I use oidc between github actions and aws to get temporary credentials. The role that is assumed has the following permissions.
{
"Effect": "Allow",
"Action": [
"execute-api:Invoke"
],
"Resource": [
"arn:aws:execute-api:us-west-2:accountid:apiid/*"
]
}
{
"Sid": "VisualEditor1",
"Effect": "Allow",
"Action": [
"apigateway:GET"
],
"Resource": "arn:aws:apigateway:us-west-2::/apis/apiid"
The error that i get while logging the request in api gateway is the following
{ "requestId":"fsdfd", "ip": "my_ip", "requestTime":"my_time", "httpMethod":"GET","routeKey":"GET /api-path", "status":"403","protocol":"HTTP/1.1", "responseLength":"23","responseerror":"Forbidden","error":" "Forbidden"","accountid":"-","properties":"-","responsetype":"ACCESS_DENIED","integration_error":"-"}
I am not getting a specific error to be able to debug.
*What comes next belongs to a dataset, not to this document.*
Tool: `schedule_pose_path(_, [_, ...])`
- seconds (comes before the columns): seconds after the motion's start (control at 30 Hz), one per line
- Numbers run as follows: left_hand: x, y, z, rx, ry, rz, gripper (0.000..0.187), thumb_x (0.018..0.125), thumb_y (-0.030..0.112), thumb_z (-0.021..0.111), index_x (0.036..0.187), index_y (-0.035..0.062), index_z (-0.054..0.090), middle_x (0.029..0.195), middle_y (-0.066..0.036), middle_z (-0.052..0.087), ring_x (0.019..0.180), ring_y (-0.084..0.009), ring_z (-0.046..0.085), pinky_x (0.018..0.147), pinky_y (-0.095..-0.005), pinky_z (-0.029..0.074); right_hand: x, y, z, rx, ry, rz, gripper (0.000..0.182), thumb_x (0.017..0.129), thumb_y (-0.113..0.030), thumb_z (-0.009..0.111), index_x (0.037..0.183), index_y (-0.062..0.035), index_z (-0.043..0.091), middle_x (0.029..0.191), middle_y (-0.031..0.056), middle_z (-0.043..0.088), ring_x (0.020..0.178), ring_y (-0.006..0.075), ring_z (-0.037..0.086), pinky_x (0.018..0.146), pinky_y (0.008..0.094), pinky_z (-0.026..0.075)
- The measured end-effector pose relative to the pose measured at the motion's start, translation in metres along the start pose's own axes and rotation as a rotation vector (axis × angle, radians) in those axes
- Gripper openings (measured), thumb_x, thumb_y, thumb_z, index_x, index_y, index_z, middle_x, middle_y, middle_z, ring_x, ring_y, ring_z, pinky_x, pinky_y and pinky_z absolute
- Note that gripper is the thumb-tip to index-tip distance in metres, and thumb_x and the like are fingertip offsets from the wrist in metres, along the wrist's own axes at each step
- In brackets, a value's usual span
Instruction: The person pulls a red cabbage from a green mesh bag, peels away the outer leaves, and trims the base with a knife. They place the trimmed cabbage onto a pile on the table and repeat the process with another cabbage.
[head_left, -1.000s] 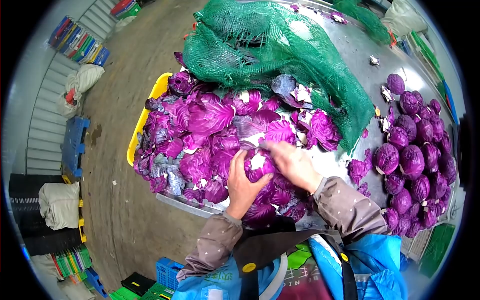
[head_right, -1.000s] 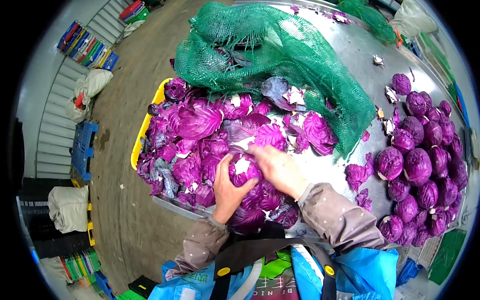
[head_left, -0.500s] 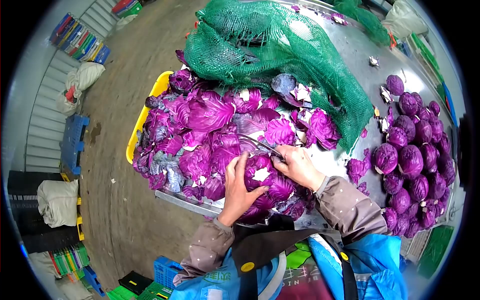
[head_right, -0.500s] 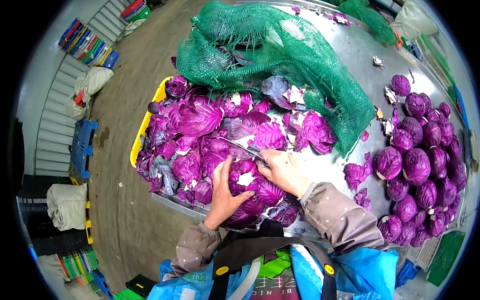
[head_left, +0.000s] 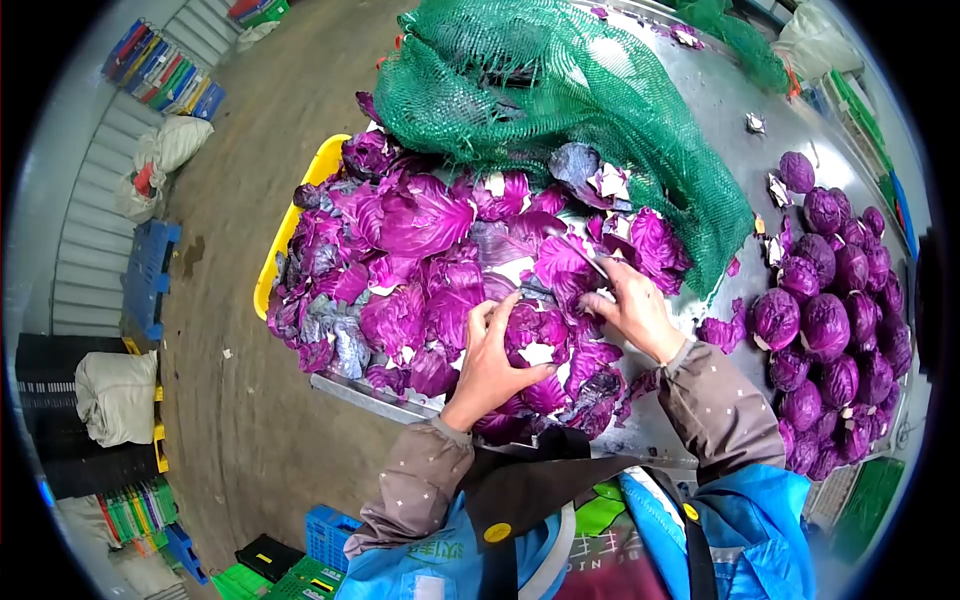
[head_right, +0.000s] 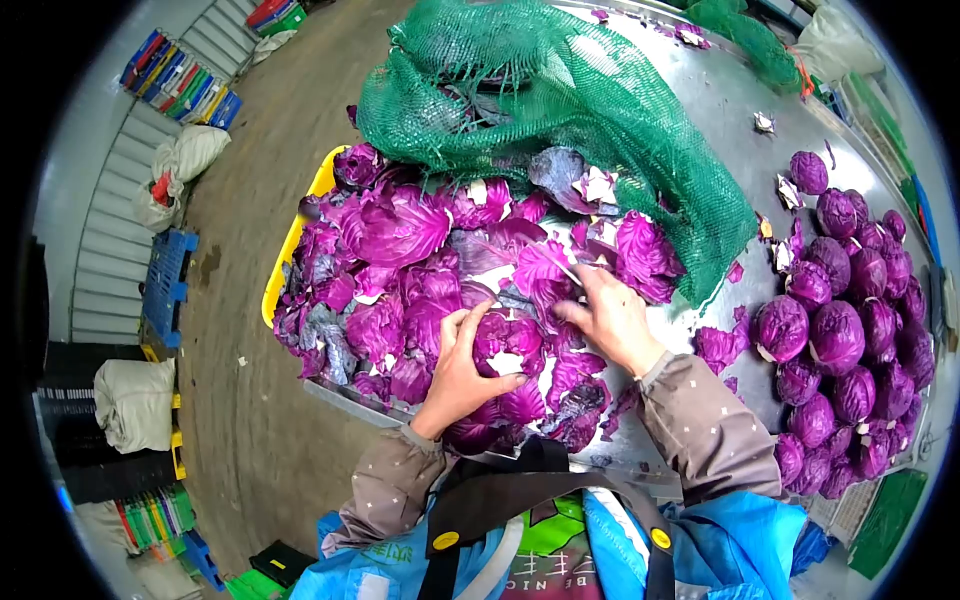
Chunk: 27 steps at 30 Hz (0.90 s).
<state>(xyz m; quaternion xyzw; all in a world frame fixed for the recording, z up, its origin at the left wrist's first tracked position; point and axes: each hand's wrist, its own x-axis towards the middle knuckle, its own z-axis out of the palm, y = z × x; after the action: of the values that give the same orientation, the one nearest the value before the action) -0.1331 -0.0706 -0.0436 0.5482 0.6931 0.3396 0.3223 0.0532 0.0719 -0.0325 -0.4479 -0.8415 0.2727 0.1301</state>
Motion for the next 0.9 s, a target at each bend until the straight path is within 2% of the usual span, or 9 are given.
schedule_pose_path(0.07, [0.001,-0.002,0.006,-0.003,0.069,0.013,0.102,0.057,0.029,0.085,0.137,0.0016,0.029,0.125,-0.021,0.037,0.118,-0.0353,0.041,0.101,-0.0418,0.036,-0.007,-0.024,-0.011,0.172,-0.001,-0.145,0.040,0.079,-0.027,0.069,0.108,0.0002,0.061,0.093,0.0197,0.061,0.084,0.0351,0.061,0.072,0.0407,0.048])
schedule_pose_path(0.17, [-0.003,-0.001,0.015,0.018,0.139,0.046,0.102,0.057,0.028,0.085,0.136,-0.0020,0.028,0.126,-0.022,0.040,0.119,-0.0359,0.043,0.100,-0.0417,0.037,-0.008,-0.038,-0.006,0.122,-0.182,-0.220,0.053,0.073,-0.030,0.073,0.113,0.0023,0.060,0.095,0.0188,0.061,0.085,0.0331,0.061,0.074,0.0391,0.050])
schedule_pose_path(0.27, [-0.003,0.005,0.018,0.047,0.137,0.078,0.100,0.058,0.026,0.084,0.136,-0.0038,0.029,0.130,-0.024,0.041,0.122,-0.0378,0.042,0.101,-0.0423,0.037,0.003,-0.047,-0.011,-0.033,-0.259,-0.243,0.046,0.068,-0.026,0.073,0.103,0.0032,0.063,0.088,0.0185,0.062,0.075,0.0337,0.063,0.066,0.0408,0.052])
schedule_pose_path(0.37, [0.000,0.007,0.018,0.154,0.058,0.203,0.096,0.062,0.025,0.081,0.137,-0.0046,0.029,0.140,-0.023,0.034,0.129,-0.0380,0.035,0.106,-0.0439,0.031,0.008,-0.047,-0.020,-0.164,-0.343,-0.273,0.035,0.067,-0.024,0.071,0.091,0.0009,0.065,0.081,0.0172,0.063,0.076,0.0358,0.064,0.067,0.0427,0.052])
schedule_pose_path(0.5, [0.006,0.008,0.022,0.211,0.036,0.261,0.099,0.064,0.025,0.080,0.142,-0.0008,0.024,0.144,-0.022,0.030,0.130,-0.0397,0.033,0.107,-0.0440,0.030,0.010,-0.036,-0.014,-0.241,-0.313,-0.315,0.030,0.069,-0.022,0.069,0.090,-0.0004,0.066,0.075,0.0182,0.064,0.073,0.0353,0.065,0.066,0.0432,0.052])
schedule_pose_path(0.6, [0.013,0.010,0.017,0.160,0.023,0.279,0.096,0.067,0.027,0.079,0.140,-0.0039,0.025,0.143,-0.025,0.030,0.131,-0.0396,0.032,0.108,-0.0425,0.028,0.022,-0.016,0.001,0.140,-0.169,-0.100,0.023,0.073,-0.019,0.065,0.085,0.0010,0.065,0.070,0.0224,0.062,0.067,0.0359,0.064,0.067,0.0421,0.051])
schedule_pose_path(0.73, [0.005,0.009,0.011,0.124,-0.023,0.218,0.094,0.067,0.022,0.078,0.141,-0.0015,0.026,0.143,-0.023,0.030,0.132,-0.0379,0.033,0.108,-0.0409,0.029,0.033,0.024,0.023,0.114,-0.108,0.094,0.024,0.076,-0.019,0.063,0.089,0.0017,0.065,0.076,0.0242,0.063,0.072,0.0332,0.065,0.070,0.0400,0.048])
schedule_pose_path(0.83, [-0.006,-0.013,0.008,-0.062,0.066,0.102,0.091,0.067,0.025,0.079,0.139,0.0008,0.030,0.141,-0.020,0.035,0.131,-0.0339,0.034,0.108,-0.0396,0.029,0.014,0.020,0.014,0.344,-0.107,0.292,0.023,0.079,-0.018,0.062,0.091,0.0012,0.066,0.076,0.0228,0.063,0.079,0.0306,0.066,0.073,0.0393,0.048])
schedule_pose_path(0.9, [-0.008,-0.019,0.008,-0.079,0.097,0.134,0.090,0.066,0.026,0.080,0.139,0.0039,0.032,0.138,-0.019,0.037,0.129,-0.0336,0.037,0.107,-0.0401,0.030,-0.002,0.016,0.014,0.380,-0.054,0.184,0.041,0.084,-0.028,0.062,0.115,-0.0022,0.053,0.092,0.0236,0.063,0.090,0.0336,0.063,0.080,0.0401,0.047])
The api gateway url works without iam authorizer. I have also used policy simulator to check if the role that is assumed through oidc has permissions to access the api gateway resource and it comes back as "allowed". so not sure where the 403 forbidden error comes.
Note: I call the api gateway from github action using sigv4 over the temporary credentials.